Ah yes. SEO for an all flash site (what?!) – those were the days ☺
And that prompted me to turn to one of my favorite resources on the web: the Internet Archive’s Wayback Machine. I knew I wrote a post on that Flash problem, but it had been on swellpath.com, and that company had been acquired in 2015, but the business eventually shuttered.
Wayback Machine to the rescue!
Re-reading that post was an absolute joy. I can remember evenings like the one during which I wrote that post. Riding on the Trimet Max back to Beaverton, trying to snag an individual seat (the seats jammed up against other people offered minimal typing efficacy), writing a first draft blog post on my work-provided Toshiba laptop, and almost missing my stop from being so deep in Flow.
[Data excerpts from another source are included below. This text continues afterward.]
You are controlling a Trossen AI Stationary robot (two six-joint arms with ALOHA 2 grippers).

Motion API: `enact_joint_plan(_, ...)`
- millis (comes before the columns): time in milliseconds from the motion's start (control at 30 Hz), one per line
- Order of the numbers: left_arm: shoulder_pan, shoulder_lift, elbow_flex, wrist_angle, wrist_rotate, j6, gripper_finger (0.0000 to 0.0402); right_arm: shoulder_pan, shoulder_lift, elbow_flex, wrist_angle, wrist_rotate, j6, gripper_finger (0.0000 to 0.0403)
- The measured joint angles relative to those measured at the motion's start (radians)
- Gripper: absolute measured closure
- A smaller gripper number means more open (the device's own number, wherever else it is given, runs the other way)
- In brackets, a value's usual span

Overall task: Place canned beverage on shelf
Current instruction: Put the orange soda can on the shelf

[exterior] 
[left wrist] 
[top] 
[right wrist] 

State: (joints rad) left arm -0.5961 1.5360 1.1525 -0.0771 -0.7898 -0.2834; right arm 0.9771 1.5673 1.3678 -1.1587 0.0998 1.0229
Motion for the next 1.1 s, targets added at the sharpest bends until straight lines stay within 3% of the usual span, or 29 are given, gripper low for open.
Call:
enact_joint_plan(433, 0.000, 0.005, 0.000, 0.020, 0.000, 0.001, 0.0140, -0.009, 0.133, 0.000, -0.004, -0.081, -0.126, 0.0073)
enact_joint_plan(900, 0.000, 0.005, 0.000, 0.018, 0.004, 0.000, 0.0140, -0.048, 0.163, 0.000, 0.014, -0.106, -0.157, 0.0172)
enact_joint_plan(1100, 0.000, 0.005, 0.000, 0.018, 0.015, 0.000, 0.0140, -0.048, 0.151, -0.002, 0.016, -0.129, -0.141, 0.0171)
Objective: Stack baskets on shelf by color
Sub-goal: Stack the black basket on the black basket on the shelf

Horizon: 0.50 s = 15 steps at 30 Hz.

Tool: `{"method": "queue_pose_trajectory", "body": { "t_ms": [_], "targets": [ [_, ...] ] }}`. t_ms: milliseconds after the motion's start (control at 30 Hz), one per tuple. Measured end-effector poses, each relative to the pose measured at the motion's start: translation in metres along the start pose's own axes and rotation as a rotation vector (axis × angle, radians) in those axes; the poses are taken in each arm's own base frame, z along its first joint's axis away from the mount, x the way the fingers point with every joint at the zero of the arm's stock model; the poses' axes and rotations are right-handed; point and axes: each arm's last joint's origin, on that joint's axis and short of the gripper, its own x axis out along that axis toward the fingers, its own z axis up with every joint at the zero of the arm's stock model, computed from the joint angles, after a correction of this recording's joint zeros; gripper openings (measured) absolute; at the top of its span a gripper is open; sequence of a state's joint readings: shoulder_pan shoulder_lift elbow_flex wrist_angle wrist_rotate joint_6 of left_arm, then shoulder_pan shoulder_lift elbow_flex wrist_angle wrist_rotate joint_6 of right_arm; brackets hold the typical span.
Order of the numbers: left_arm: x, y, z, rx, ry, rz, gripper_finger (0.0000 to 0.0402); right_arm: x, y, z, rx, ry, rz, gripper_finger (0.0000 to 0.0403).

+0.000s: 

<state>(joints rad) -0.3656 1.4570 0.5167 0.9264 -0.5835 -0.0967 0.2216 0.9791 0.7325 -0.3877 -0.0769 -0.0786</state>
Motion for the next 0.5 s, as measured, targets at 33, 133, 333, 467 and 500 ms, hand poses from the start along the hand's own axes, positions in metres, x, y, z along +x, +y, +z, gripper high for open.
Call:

I suddenly feel like I can relate to high school and college athletes who fondly reminisce about their glory days and who seemingly never tire of telling the tale to others. If I had glory days as an SEO, they probably stretched from circa 2011 to 2014. I had a chip on my shoulder and was motivated to get the industry to notice me. I was in relentless pursuit of a goal that I feel silly to admit to now: I sought to one day be on a first-name basis with three of my “SEO heroes,” huge industry names. Rand Fishkin, Wil Reynolds, and Jonathon Colman. It’s not that them knowing me would get me anything. I didn’t want them to give me anything. Instead, I wanted to use that as a heuristic to let me know whether or not my contributions to the world of SEO were significant. If each of them knew who I was, it would indicate I was making the contribution I aspired to make.
Spoiler Alert: by 2014, that had happened for all three.
I won’t say that the glory days are over. It’s just that today’s glories are different from those of yesteryear. There are new challenges and other mountains to climb on other continents. They’re not worse, nor are they better, just different.
Here’s to the glory days that never die but continue to mutate and evolve throughout the decades. Like the Ship of Theseus, it’s hard to say whether it’s the same glory that’s experienced throughout or whether it’s new glory after new glory. I’m not sure that I need to know the answer.